Start of Material shown
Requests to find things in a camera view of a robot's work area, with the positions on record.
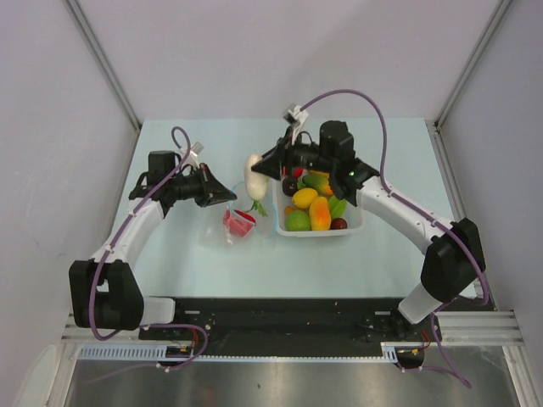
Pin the dark red plum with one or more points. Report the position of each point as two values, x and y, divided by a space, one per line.
339 224

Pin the aluminium front rail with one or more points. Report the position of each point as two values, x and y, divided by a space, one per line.
482 328

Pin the clear zip top bag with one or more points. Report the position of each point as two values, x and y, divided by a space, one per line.
213 234

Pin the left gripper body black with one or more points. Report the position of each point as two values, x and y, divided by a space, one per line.
184 186

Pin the green leaf vegetable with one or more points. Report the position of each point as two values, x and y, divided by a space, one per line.
336 207

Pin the white cable duct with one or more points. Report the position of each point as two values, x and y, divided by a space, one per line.
174 353

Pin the dark purple mangosteen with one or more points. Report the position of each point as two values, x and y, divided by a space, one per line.
290 186

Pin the yellow lemon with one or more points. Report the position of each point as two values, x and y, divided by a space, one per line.
303 198

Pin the green orange mango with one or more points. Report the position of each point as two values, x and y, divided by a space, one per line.
319 183

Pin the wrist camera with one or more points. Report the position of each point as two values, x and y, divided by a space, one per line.
193 157
296 117

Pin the red bell pepper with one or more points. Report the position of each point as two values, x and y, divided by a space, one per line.
238 223

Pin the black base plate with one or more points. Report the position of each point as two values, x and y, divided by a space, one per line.
291 326

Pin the orange papaya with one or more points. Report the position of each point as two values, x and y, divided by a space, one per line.
320 215

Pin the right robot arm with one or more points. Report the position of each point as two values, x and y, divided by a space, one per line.
452 250

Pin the left aluminium frame post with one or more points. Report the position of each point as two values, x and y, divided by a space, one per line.
95 48

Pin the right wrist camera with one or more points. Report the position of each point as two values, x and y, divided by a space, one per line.
296 117

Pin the white radish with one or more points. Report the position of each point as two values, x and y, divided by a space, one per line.
256 185

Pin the white plastic basket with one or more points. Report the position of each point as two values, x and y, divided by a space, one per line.
353 215

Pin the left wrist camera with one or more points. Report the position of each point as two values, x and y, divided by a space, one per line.
193 157

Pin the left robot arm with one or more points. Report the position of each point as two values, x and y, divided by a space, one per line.
104 291

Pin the aluminium frame post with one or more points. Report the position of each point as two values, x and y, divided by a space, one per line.
95 48
481 46

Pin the right aluminium frame post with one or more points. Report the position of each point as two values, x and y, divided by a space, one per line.
481 46

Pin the green lime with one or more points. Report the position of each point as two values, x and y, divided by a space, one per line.
297 220

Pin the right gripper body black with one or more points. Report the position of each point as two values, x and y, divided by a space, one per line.
304 155
End of Material shown
**Exercise aim:** Start at the line containing "Pin the white plastic". Repeat it and each line after it, word for word, to the end of the records.

**Written solution:**
Pin the white plastic basket with one or more points. Report the position of each point as two values, x and y, divided by a space, one per line.
353 215

Pin the left wrist camera with one or more points. Report the position of each point as two values, x and y, divided by a space, one per line.
193 157

Pin the left robot arm with one or more points. Report the position of each point as two values, x and y, divided by a space, one per line.
104 291

Pin the aluminium frame post with one or more points. Report the position of each point as two values, x and y, divided by a space, one per line.
95 48
481 46

Pin the right aluminium frame post with one or more points. Report the position of each point as two values, x and y, divided by a space, one per line.
481 46

Pin the green lime with one or more points. Report the position of each point as two values, x and y, divided by a space, one per line.
297 220

Pin the right gripper body black with one or more points. Report the position of each point as two values, x and y, divided by a space, one per line.
304 155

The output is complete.